When you were first mentioned to me many years ago a quick google revealed your true colours, your suicidal tendencies, the rage you inflicted upon people and fatigue so horrific I wouldn’t be able to pull myself out of bed in the morning. I didn’t want to know you if that was how you treated people.
I would continue on with my good friend lamotrigine, I had known her for eight years, she had helped me, reduced my big seizures from one a month to one a year, I could live with that. She wasn’t too bad, if anything she had mellowed me, made me feel more in control of my mood or maybe it was growing up, becoming an adult, I was 19 when I met her. Anyway she seemed safe and I had changed my life to incorporate those out of the blue seizures once a year or so, life plodded on.

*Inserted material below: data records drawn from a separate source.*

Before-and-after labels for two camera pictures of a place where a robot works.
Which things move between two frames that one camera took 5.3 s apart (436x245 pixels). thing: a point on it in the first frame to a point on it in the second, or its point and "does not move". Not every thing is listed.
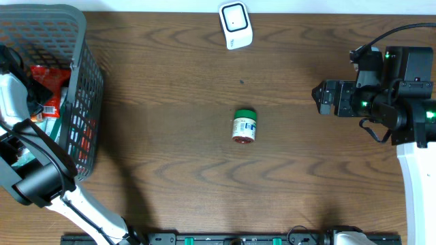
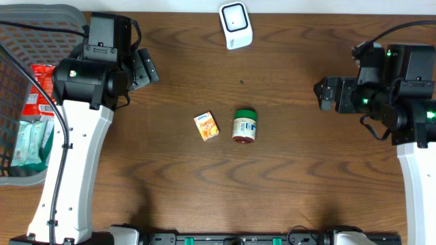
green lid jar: x=244 y=126 does not move
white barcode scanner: x=237 y=22 does not move
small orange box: x=37 y=118 to x=206 y=125
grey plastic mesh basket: x=56 y=35 does not move
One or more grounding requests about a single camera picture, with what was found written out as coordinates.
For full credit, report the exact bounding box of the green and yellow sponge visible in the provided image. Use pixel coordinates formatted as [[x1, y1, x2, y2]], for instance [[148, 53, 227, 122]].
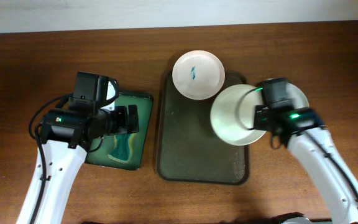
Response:
[[108, 133, 137, 164]]

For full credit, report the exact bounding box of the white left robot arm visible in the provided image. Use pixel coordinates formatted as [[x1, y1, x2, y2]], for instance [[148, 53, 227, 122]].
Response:
[[17, 105, 140, 223]]

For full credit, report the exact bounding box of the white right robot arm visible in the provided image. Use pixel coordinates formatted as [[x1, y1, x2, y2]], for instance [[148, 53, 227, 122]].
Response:
[[254, 105, 358, 223]]

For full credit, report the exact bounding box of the green tray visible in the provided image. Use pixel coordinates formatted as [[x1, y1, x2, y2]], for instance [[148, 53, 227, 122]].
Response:
[[85, 91, 154, 170]]

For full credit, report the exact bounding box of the dark brown tray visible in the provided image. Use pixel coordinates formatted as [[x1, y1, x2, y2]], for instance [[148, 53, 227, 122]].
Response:
[[156, 72, 250, 185]]

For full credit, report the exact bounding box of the white plate with blue stain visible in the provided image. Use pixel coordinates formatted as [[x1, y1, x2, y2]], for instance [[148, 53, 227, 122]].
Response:
[[172, 50, 225, 100]]

But then lamotrigine seemed to abandon me, two big seizures in three months and more focals in between. I was lost, my safety net gone, eight years she’d stuck by me, eight years she’d brought a bit more control in my life and now what she just left me. Anxiety was taking over, anxiety for the future, anxiety of seizures, anxiety of my own safety.
And amongst all this anxiety your name was mentioned again, Keppra is your best choice now they said. But why would I want to start hanging around with a suicidal, energy draining, maniac when life already seemed so out of control again and I had my little girl to think about now too. But there didn’t seem much other choice.

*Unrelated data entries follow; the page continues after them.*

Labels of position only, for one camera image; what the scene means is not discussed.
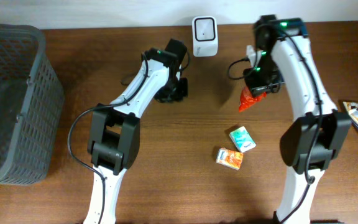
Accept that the red snack bag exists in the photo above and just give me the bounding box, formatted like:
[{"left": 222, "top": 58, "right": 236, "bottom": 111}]
[{"left": 238, "top": 86, "right": 267, "bottom": 113}]

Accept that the green tissue pack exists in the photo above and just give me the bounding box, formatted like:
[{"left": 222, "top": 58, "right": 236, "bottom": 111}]
[{"left": 229, "top": 126, "right": 256, "bottom": 153}]

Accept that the orange tissue pack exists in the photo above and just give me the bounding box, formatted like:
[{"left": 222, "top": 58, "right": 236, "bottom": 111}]
[{"left": 216, "top": 147, "right": 244, "bottom": 170}]

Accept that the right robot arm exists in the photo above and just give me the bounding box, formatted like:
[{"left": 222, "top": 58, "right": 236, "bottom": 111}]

And so you entered my life, at first I was exhausted you literally drained all the energy from me, I would sleep all the time. Then as lamotrigine left the scene completely along with her mellowing nature I felt you pushing my buttons, making me angry, making me sad. It was tough, I hated you to begin with, I am not going to lie.
But then after six months of putting up with you I realised something, I hadn’t actually had any big seizures since I met you and the small ones were so reduced… that was weird… I had come to accept I would never be completely seizure free, now suddenly you introduced me to a new feeling… hope… it was weak and I tried to push it back but it was definitely there, a glimmer of hope for a seizure free future.

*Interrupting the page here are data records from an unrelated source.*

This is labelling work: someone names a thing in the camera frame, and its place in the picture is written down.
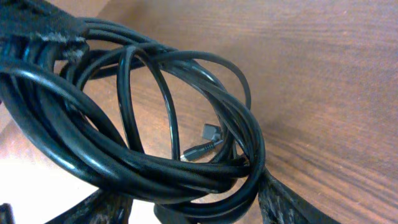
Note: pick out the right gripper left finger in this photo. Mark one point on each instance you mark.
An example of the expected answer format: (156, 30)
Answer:
(101, 207)

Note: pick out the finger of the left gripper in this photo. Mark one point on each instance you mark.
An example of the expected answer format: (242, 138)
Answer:
(38, 21)

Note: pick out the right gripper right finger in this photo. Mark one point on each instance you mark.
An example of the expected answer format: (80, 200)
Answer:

But if this relationship was going to work out something needed to change… I couldn’t be this tired all the time and my family didn’t deserve me snapping at them every five minutes because you were pushing my buttons. I needed to find ways to live with you.
Someone suggest vitamin B6 so I gave that a go, it seemed to help a little bit… but I needed more. While running when exhausted seemed counterproductive and a little risky as that was how my seizures had started I decided to try. If nothing else it would test whether you my new ‘friend’ that had been thrown into my life was really worth all this effort or was it just coincidence.
The running really seemed to be helping, I was less tired and more in control of my mood, I also felt more alive, less mellow… it meant I could feel the highs as well as the lows so maybe you weren’t so bad after all.
Then I found out I was pregnant, the running had to stop, it wasn’t worth pushing myself and having a seizure and I didn’t want to take the vitamin B6 while I was pregnant either. So I was mixing you Keppra with pregnancy hormones and all the anxiety from my last pregnancy, I was a mess. I needed to find a new way to cope and that was when mindfulness walked in. Mindfulness was that beautiful friend that everyone was talking about but who was so quiet no one could be bothered to actually take the time to really get to know her.
But in my desperation when you Keppra were pushing my buttons and I couldn’t turn to running or vitamins it was then I took the time to get to know mindfulness and she made me look at life completely differently. She showed me that while my thoughts maybe fluid with ups and downs, maybe partially controlled by you Keppra, there are ways for me to stay in control of them.
Keppra, you controlled my seizures through pregnancy, through the ups and downs of all those hormone changes, lamotrigine didn’t have that strength. You kept me and my little boy safe and allowed me to have the birth experience I wanted this time round not led by the doctors, led by me, for that I am eternally grateful. Yesterday that baby I carried for nine months turned one, he is healthy and happy and doesn’t appear to have any problems, I can’t thank you enough.
You have been part of my life for three years now. It’s not been an easy relationship, we haven’t always seen eye-to-eye, and I have had to adapt life to live with you, with a little help from mindfulness. You are one strong minded friend that’s for sure, and I call you a friend now… for you have opened up a world of opportunities, allowing me to drive again, run marathons and just slowly regain my confidence.
I feel blessed to have you as a friend, to have these opportunities in life again. But I am scared too, you are pushing me to do so much more with my life, life isn’t just plodding along like it did with lamotrigine. But what if you abandon me like lamotrigine did and all the seizures and anxiety returns, what then? That’s when mindfulness steps in, in all her beauty and reminds me to focus on my breathing, on the sunshine streaming through the window, on the sound of my fingers typing on the keys, on the here and now and suddenly those worries drift away and I am left content in the present.